## THE TASK:
Which lines of the records contain "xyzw"? Collect every one of them.
------------------------------------------------------------
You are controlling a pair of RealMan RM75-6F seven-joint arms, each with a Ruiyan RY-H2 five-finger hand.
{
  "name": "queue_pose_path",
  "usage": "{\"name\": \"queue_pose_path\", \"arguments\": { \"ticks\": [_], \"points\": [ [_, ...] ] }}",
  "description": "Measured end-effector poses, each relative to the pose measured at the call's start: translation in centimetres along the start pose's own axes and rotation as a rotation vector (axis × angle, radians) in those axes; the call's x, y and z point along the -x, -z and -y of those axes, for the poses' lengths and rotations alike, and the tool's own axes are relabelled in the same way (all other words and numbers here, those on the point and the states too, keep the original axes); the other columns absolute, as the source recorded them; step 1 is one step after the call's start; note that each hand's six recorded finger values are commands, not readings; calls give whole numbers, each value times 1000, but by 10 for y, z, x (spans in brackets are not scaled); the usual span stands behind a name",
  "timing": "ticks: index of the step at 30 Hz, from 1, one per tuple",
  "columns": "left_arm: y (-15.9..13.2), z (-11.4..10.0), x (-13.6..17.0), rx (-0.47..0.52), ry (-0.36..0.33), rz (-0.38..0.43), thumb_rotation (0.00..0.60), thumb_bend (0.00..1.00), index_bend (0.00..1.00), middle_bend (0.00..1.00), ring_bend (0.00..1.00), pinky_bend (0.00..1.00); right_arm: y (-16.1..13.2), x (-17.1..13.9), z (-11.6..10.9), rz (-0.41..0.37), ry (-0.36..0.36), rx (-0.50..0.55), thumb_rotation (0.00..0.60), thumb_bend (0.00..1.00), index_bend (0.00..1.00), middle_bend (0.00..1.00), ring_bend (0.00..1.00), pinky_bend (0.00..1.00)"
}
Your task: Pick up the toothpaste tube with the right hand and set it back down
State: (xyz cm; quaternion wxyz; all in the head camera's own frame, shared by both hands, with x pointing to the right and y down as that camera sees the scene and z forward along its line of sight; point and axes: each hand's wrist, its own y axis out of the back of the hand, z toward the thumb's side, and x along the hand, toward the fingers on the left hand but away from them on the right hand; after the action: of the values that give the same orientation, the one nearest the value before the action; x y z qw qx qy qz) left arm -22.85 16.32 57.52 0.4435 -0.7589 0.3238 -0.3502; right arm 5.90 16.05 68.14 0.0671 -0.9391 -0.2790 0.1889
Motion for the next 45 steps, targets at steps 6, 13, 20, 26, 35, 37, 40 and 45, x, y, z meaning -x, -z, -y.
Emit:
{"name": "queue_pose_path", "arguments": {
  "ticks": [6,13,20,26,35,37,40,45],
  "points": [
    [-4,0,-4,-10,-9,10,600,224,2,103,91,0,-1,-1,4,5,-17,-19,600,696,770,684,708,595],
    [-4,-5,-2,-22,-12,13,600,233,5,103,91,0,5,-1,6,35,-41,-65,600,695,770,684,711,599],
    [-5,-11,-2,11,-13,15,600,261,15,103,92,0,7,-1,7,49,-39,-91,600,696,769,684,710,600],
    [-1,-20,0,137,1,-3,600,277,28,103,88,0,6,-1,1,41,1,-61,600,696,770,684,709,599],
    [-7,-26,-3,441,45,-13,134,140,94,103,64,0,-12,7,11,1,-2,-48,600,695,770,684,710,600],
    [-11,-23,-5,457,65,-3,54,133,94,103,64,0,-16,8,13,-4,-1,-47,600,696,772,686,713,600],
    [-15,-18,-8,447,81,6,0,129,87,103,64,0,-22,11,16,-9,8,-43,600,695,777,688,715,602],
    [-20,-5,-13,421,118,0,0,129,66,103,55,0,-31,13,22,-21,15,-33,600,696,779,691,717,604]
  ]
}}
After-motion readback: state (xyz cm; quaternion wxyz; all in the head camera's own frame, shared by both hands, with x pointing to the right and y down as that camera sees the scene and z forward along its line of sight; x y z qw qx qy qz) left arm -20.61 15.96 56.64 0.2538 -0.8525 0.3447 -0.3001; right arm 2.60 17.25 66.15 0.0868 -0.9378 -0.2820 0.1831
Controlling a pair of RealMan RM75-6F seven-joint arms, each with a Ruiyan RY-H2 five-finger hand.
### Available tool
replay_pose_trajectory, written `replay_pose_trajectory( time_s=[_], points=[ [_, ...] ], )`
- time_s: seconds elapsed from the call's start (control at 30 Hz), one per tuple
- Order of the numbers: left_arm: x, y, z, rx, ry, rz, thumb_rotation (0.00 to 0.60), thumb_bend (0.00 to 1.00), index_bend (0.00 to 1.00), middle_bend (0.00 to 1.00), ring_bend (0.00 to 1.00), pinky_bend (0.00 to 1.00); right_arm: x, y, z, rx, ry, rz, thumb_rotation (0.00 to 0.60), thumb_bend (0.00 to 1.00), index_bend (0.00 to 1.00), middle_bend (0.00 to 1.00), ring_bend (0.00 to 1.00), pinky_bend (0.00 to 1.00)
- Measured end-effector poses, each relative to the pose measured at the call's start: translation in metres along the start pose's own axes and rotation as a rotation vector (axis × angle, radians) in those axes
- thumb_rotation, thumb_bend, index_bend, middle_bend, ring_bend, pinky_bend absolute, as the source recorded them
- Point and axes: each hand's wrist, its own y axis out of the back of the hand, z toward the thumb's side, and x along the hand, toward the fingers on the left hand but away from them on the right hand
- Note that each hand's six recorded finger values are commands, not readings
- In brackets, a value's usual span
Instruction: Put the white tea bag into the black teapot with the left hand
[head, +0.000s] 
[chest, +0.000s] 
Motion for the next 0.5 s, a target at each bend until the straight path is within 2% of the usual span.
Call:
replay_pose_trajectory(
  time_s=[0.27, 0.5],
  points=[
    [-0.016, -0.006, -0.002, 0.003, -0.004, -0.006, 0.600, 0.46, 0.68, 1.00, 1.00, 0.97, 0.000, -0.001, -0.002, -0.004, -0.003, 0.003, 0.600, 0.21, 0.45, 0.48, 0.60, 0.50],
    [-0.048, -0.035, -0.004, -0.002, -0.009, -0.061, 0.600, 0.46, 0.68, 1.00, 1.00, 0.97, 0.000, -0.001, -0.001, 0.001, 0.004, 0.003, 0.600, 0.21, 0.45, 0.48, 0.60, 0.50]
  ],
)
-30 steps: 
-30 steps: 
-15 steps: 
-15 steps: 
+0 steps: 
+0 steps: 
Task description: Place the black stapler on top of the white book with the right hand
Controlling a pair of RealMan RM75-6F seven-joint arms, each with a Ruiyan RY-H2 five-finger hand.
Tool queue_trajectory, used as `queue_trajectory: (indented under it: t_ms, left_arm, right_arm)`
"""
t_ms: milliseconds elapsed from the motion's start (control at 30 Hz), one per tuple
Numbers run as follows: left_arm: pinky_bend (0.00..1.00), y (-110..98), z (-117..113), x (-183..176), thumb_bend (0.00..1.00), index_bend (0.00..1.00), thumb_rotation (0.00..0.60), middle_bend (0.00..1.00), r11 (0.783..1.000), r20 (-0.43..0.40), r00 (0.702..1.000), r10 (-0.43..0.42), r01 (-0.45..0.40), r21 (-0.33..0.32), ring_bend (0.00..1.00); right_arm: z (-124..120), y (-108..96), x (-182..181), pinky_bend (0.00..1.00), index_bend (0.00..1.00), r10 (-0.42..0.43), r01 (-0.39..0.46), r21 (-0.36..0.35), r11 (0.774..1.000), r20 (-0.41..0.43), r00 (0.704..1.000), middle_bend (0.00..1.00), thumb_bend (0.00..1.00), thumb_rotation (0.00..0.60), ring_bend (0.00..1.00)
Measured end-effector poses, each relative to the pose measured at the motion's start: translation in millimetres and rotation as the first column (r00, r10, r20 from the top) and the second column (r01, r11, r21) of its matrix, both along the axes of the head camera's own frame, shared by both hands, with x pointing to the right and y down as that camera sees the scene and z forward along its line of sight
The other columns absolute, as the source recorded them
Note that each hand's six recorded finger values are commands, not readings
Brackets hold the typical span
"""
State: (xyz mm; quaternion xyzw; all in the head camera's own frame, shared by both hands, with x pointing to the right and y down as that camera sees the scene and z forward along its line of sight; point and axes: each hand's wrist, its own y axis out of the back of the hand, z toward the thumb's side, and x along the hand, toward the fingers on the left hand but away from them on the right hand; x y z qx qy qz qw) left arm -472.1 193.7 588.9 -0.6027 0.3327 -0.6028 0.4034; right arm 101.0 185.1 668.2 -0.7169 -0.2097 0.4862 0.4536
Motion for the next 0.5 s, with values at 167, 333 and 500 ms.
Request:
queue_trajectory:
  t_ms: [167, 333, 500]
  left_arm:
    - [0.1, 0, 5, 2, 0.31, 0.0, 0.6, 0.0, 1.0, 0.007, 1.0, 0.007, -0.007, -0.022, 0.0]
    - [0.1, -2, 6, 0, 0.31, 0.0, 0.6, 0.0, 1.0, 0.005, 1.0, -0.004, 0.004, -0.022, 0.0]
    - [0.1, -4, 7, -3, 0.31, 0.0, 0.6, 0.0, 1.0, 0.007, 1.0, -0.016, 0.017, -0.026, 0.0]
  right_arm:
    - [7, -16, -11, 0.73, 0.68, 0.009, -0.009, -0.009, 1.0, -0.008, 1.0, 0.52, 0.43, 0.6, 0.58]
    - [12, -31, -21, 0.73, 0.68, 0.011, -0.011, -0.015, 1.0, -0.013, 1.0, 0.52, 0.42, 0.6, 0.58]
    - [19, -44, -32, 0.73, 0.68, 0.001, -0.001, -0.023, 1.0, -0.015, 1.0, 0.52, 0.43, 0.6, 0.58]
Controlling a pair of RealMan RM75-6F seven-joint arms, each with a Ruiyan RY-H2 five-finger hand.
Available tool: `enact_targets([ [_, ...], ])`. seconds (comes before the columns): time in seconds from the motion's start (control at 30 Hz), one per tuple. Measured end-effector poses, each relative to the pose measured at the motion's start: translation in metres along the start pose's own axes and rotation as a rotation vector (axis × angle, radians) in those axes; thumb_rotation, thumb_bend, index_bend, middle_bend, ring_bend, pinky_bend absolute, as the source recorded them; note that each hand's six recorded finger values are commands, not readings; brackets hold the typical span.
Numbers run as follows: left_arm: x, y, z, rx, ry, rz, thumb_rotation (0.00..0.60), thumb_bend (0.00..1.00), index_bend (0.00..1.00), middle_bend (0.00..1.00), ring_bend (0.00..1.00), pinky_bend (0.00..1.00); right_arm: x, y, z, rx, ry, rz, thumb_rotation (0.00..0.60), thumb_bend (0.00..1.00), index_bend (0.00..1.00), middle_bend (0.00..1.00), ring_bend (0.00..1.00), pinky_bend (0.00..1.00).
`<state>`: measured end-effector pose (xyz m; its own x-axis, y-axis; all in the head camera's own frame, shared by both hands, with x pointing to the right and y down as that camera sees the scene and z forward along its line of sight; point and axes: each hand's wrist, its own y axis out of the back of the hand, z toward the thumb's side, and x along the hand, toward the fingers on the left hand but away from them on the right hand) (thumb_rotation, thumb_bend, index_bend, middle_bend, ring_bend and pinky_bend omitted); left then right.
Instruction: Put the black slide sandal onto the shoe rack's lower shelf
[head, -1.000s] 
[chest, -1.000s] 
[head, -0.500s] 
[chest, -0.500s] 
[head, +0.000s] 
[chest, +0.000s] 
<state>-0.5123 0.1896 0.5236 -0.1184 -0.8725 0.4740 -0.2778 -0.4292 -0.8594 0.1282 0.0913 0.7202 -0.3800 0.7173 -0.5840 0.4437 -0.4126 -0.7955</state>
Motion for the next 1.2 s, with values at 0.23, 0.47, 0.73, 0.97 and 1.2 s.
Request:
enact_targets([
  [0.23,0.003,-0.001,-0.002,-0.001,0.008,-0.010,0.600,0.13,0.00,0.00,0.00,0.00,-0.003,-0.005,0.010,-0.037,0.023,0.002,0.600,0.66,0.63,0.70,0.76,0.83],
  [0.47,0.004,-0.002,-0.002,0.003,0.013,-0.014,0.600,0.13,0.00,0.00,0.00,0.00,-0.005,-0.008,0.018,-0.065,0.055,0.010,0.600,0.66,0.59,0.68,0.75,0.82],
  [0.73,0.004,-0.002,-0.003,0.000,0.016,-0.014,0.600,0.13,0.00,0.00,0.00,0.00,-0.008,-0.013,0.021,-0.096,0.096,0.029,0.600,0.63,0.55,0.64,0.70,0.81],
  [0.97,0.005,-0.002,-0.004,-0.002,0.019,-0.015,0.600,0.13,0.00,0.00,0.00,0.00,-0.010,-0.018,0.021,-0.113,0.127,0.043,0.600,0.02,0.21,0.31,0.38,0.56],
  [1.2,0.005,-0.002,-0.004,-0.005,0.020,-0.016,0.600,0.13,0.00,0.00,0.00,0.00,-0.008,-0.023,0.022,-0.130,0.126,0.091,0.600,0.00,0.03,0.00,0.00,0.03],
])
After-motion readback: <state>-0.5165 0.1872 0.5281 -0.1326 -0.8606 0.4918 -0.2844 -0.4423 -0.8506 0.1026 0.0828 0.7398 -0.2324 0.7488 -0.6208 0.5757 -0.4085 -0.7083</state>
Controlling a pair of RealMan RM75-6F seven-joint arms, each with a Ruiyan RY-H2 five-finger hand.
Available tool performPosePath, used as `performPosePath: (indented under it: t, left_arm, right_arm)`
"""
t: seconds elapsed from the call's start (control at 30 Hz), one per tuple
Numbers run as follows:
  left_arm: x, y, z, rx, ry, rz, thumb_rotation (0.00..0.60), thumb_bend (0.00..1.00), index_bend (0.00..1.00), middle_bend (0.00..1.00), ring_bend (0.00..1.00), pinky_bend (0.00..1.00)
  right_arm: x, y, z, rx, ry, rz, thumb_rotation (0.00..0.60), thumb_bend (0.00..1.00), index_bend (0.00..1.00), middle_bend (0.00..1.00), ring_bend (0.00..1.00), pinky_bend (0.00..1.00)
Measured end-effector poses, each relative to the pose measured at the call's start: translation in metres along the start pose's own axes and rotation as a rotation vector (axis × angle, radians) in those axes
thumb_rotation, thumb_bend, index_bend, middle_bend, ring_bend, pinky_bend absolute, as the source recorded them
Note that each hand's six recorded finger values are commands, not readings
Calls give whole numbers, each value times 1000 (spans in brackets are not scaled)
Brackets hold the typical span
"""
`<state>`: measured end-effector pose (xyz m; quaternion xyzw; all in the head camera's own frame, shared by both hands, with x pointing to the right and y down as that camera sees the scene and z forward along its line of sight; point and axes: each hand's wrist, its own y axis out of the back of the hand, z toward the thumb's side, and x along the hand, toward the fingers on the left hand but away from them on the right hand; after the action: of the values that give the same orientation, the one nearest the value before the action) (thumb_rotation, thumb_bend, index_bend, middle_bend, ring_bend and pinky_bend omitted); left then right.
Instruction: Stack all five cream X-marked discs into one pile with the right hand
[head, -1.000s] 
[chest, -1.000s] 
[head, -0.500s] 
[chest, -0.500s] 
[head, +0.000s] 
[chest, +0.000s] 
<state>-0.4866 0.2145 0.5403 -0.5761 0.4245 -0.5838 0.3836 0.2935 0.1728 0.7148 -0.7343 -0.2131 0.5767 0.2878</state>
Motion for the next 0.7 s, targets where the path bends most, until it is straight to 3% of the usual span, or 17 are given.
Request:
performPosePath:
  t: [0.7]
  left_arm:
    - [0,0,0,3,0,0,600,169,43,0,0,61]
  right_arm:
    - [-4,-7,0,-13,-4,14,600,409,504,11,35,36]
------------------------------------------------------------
## SOLUTION TO THE PROBLEM:
State: (xyz mm; quaternion xyzw; all in the head camera's own frame, shared by both hands, with x pointing to the right and y down as that camera sees the scene and z forward along its line of sight; point and axes: each hand's wrist, its own y axis out of the back of the hand, z toward the thumb's side, and x along the hand, toward the fingers on the left hand but away from them on the right hand; x y z qx qy qz qw) left arm -472.1 193.7 588.9 -0.6027 0.3327 -0.6028 0.4034; right arm 101.0 185.1 668.2 -0.7169 -0.2097 0.4862 0.4536
`<state>`: measured end-effector pose (xyz m; quaternion xyzw; all in the head camera's own frame, shared by both hands, with x pointing to the right and y down as that camera sees the scene and z forward along its line of sight; point and axes: each hand's wrist, its own y axis out of the back of the hand, z toward the thumb's side, and x along the hand, toward the fingers on the left hand but away from them on the right hand; after the action: of the values that give the same orientation, the one nearest the value before the action) (thumb_rotation, thumb_bend, index_bend, middle_bend, ring_bend and pinky_bend omitted); left then right.

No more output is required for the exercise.